GOAL OF THE EXERCISE - Repeat the entries in full. Each line must match exactly.

STORED DATA -
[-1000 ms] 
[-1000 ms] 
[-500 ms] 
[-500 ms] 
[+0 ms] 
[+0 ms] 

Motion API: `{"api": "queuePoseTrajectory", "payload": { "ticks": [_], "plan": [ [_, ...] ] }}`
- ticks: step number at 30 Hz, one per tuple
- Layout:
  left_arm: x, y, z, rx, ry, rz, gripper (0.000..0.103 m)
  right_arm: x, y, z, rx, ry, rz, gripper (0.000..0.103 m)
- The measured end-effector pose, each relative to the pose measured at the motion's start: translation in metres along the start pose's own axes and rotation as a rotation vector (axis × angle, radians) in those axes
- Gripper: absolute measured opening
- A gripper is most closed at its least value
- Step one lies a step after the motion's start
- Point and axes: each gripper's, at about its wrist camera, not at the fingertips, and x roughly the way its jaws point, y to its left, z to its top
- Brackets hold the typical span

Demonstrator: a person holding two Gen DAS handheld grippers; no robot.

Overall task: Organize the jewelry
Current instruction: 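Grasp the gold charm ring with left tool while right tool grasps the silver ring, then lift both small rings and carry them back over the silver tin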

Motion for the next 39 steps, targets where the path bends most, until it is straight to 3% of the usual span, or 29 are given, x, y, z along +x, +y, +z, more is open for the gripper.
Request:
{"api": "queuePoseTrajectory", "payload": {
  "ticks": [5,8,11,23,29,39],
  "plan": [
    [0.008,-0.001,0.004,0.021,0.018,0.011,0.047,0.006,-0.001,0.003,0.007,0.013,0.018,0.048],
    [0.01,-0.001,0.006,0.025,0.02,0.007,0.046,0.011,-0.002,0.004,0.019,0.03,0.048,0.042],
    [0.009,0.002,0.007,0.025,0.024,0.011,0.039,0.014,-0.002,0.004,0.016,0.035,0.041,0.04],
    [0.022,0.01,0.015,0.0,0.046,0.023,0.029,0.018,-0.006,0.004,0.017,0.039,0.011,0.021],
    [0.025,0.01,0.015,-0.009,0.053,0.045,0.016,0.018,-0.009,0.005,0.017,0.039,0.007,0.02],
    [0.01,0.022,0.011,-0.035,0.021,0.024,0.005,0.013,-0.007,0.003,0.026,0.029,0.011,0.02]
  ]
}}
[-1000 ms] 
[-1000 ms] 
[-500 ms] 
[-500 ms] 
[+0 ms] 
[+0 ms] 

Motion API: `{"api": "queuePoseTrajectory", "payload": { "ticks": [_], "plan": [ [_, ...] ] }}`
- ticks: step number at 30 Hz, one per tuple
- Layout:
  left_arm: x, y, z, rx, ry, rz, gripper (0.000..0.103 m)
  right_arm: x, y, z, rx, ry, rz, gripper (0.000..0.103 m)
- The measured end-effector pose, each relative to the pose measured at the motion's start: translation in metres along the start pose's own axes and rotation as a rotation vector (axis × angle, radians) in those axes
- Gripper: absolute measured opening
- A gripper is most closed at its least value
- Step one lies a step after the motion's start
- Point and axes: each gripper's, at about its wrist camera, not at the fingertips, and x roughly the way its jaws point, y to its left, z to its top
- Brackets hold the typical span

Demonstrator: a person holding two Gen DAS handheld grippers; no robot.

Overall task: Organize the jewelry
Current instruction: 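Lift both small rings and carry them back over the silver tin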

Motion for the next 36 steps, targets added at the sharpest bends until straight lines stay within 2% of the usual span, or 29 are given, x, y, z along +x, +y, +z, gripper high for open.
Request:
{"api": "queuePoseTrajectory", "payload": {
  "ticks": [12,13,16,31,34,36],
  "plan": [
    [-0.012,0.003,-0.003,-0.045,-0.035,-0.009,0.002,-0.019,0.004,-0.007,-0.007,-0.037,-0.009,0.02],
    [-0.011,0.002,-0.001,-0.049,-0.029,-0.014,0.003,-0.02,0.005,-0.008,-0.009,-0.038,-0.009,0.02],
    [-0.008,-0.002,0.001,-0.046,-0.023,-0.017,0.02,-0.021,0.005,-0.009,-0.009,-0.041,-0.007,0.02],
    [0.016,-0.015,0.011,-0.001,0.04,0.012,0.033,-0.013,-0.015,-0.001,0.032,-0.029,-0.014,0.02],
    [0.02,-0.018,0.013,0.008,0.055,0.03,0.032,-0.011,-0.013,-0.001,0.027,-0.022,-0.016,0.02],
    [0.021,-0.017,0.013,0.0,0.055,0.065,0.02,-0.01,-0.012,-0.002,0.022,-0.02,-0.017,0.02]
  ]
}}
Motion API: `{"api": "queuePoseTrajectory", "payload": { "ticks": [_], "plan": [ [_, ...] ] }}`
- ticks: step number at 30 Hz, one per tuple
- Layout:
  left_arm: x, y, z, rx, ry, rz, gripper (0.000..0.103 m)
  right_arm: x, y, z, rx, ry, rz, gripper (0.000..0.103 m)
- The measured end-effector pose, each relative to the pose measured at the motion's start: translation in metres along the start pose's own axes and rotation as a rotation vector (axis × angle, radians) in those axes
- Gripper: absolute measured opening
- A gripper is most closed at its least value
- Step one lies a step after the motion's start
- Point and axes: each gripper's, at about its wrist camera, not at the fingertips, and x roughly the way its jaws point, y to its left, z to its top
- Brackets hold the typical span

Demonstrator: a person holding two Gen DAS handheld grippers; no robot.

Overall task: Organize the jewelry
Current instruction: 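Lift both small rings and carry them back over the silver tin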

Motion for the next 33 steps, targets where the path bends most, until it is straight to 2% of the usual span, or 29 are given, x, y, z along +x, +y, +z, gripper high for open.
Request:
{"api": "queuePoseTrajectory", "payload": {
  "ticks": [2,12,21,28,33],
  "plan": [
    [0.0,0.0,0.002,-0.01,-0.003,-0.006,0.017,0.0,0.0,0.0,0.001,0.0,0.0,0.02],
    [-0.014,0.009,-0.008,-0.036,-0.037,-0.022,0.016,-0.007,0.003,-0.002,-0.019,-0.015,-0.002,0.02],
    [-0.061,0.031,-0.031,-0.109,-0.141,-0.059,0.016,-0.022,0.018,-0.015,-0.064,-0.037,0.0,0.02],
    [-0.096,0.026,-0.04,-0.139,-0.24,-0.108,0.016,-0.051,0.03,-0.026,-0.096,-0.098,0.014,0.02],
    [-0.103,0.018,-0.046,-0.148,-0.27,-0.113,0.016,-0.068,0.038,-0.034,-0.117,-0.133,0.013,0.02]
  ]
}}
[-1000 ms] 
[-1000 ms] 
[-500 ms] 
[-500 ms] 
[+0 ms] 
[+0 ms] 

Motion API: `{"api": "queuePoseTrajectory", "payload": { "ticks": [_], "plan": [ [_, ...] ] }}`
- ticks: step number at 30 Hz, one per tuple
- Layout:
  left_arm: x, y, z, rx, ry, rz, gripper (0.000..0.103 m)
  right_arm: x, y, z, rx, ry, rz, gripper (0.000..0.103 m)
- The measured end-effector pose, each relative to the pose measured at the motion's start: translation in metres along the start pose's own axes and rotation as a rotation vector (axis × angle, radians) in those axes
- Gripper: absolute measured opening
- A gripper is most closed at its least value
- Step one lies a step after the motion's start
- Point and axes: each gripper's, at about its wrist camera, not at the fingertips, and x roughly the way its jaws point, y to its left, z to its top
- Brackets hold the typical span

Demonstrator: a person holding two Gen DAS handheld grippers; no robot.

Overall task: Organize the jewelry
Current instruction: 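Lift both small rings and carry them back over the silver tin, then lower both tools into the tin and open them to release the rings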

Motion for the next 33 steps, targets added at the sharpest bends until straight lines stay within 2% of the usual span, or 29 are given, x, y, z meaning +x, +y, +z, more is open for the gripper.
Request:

EXERCISE ANSWER -
[-1000 ms] 
[-1000 ms] 
[-500 ms] 
[-500 ms] 
[+0 ms] 
[+0 ms] 

Motion API: `{"api": "queuePoseTrajectory", "payload": { "ticks": [_], "plan": [ [_, ...] ] }}`
- ticks: step number at 30 Hz, one per tuple
- Layout:
  left_arm: x, y, z, rx, ry, rz, gripper (0.000..0.103 m)
  right_arm: x, y, z, rx, ry, rz, gripper (0.000..0.103 m)
- The measured end-effector pose, each relative to the pose measured at the motion's start: translation in metres along the start pose's own axes and rotation as a rotation vector (axis × angle, radians) in those axes
- Gripper: absolute measured opening
- A gripper is most closed at its least value
- Step one lies a step after the motion's start
- Point and axes: each gripper's, at about its wrist camera, not at the fingertips, and x roughly the way its jaws point, y to its left, z to its top
- Brackets hold the typical span

Demonstrator: a person holding two Gen DAS handheld grippers; no robot.

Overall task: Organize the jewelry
Current instruction: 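Grasp the gold charm ring with left tool while right tool grasps the silver ring, then lift both small rings and carry them back over the silver tin
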
Motion for the next 39 steps, targets where the path bends most, until it is straight to 3% of the usual span, or 29 are given, x, y, z along +x, +y, +z, more is open for the gripper.
Request:
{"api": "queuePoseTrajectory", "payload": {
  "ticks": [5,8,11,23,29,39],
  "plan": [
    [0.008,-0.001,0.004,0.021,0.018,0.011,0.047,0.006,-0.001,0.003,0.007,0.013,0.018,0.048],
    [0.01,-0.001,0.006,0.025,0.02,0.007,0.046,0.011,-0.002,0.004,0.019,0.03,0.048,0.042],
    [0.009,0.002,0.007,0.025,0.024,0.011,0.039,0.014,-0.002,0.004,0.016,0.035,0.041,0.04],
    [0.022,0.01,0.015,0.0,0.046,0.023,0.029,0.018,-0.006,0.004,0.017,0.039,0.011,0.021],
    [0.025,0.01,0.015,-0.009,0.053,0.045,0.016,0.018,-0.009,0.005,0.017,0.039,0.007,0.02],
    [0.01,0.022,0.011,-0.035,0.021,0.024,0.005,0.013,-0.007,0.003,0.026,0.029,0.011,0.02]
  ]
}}
[-1000 ms] 
[-1000 ms] 
[-500 ms] 
[-500 ms] 
[+0 ms] 
[+0 ms] 

Motion API: `{"api": "queuePoseTrajectory", "payload": { "ticks": [_], "plan": [ [_, ...] ] }}`
- ticks: step number at 30 Hz, one per tuple
- Layout:
  left_arm: x, y, z, rx, ry, rz, gripper (0.000..0.103 m)
  right_arm: x, y, z, rx, ry, rz, gripper (0.000..0.103 m)
- The measured end-effector pose, each relative to the pose measured at the motion's start: translation in metres along the start pose's own axes and rotation as a rotation vector (axis × angle, radians) in those axes
- Gripper: absolute measured opening
- A gripper is most closed at its least value
- Step one lies a step after the motion's start
- Point and axes: each gripper's, at about its wrist camera, not at the fingertips, and x roughly the way its jaws point, y to its left, z to its top
- Brackets hold the typical span

Demonstrator: a person holding two Gen DAS handheld grippers; no robot.

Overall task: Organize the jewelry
Current instruction: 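Lift both small rings and carry them back over the silver tin
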
Motion for the next 36 steps, targets added at the sharpest bends until straight lines stay within 2% of the usual span, or 29 are given, x, y, z along +x, +y, +z, gripper high for open.
Request:
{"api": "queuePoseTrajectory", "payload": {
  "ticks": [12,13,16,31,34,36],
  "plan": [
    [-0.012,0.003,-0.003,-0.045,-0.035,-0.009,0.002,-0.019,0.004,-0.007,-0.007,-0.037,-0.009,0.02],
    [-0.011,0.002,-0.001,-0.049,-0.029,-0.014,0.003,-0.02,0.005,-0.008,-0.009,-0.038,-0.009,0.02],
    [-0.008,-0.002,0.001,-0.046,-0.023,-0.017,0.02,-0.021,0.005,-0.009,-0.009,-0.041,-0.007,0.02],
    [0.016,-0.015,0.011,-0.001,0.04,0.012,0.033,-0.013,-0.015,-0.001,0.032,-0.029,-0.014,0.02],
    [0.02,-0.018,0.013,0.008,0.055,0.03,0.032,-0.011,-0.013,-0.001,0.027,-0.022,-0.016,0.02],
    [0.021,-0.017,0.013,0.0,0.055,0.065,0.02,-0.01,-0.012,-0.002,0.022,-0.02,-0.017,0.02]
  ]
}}
Motion API: `{"api": "queuePoseTrajectory", "payload": { "ticks": [_], "plan": [ [_, ...] ] }}`
- ticks: step number at 30 Hz, one per tuple
- Layout:
  left_arm: x, y, z, rx, ry, rz, gripper (0.000..0.103 m)
  right_arm: x, y, z, rx, ry, rz, gripper (0.000..0.103 m)
- The measured end-effector pose, each relative to the pose measured at the motion's start: translation in metres along the start pose's own axes and rotation as a rotation vector (axis × angle, radians) in those axes
- Gripper: absolute measured opening
- A gripper is most closed at its least value
- Step one lies a step after the motion's start
- Point and axes: each gripper's, at about its wrist camera, not at the fingertips, and x roughly the way its jaws point, y to its left, z to its top
- Brackets hold the typical span

Demonstrator: a person holding two Gen DAS handheld grippers; no robot.

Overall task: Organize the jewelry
Current instruction: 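Lift both small rings and carry them back over the silver tin
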
Motion for the next 33 steps, targets where the path bends most, until it is straight to 2% of the usual span, or 29 are given, x, y, z along +x, +y, +z, gripper high for open.
Request:
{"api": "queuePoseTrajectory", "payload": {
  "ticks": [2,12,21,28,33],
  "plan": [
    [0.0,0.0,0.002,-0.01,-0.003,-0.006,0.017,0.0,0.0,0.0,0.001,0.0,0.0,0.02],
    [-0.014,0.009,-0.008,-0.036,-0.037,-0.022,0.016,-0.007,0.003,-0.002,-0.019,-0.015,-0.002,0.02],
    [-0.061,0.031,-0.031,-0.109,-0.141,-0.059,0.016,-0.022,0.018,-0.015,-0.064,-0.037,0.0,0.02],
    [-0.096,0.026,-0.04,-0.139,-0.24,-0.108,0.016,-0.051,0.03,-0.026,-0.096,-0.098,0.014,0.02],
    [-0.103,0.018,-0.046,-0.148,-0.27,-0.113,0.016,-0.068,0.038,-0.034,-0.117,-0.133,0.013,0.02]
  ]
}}
[-1000 ms] 
[-1000 ms] 
[-500 ms] 
[-500 ms] 
[+0 ms] 
[+0 ms] 

Motion API: `{"api": "queuePoseTrajectory", "payload": { "ticks": [_], "plan": [ [_, ...] ] }}`
- ticks: step number at 30 Hz, one per tuple
- Layout:
  left_arm: x, y, z, rx, ry, rz, gripper (0.000..0.103 m)
  right_arm: x, y, z, rx, ry, rz, gripper (0.000..0.103 m)
- The measured end-effector pose, each relative to the pose measured at the motion's start: translation in metres along the start pose's own axes and rotation as a rotation vector (axis × angle, radians) in those axes
- Gripper: absolute measured opening
- A gripper is most closed at its least value
- Step one lies a step after the motion's start
- Point and axes: each gripper's, at about its wrist camera, not at the fingertips, and x roughly the way its jaws point, y to its left, z to its top
- Brackets hold the typical span

Demonstrator: a person holding two Gen DAS handheld grippers; no robot.

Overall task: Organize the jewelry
Current instruction: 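Lift both small rings and carry them back over the silver tin, then lower both tools into the tin and open them to release the rings
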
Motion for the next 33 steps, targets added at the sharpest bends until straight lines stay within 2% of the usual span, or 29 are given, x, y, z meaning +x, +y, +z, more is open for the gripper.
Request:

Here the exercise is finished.